Nombre El Mesón de Emilio
Dirección Calle Pureza, 118 (  )
Horario De 13:30 a 18:00 y de 20:30 a 0:00
Teléfono 955715871
¿Tiene Cruzcampo?
Terraza No

Cuando hace años íbamos de ruta por el Aljarafe el mesón de Emilio era siempre un refugio cierto, un sitio donde acudir si te fallaba algún restaurante. Pero llevábamos tiempo sin verlo abierto cuando cruzábamos Umbrete y pensamos que había cerrado como tantos en estos años duros de crisis. Y un día paseando por Sevilla nos topamos ¡en la calle Pureza! con que lo que había pasado era que lo habían “teletransportado”. Emilio está ahora abierto aquí, en el corazón de Triana, en un local amplio que cuando entras y lo ves no puede ser más parecido a una venta aljarafeña. Sólo le falta el cartel de Hay Mosto. En la rústica decoración conviven, como curiosidad, los banderines de los grandes rivales argentinos y sevillanos: River y Boca, Sevilla y Betis.

Como no puede ser de otra forma comenzamos con chorizo criollo y empanada criolla más que correctos. En seguida nos centramos en la carne con diversa suerte. Tomamos en primer lugar medio bife que se cortaba como mantequilla, sabrosísimo y con un delicioso toque a la brasa. Después pedimos media de asado de tira en el que la carne es cortada perpendicularmente a la costilla en vez de separar la costilla longitudinalmente, pero se les había pasado un poco y no lo encontramos a la altura de nuestra primera elección o quizás esperábamos otra cosa. Eso sí, las patatas panaderas que las acompañaban eran más que reseñables. Todo lo hemos acompañado con una ensalada tradicional: tomate, lechuga y cebolla en trozos grandes, como debe ser.

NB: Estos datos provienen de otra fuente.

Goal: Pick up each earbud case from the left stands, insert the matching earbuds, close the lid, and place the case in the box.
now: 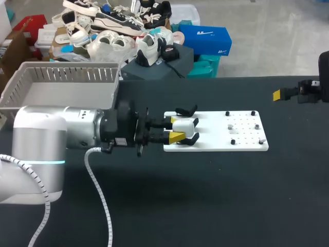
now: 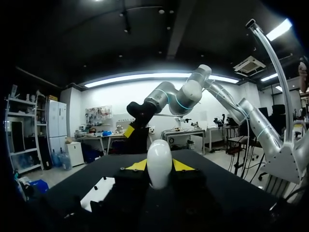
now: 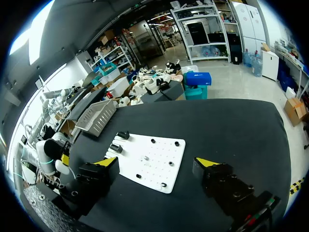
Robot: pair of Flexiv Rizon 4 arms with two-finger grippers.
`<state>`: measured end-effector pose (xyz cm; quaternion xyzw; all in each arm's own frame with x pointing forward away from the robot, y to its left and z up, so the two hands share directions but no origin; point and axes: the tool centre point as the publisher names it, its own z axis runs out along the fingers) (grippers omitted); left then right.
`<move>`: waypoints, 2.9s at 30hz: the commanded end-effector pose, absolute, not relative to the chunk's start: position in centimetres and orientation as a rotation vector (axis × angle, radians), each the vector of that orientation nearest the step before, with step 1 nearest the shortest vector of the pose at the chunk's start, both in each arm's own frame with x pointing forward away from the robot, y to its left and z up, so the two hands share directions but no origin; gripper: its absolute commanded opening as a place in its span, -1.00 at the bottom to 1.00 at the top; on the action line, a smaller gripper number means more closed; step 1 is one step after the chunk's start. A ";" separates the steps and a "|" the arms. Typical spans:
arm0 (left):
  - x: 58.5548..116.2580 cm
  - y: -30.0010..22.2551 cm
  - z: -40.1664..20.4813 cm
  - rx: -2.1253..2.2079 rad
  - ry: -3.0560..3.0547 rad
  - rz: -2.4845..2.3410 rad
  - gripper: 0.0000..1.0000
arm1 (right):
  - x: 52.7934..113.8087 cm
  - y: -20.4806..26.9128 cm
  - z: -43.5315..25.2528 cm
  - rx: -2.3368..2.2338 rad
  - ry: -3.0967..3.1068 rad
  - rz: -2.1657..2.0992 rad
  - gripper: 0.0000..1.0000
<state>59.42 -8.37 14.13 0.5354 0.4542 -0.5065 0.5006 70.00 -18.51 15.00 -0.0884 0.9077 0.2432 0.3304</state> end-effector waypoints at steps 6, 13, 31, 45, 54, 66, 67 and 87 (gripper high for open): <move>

De los postres que ofrecen panqueque con dulce de leche, tarta de galletas y flan con dulce de leche nos hemos decantado por este último: sabor redondo y contundente.

En resumen, nuestro reencuentro con Emilio en Sevilla has sido gozoso por lo inesperado y porque nos enteramos de que este restaurante argentino ha cumplido ya más de 25 años al pie del cañón y eso no es por casualidad. El ambiente los fines de semana puede ser ruidoso y de Venta pero eso puede tener su encanto. Por el contrario entre semana puede echarse de menos un ambiente más cálido y menos desangelado. En cuanto a la atención se nota cuando el propietario, embaucador y cortés como buen argentino, está en la sala. Pero eso suponemos que ocurre en todos los negocios.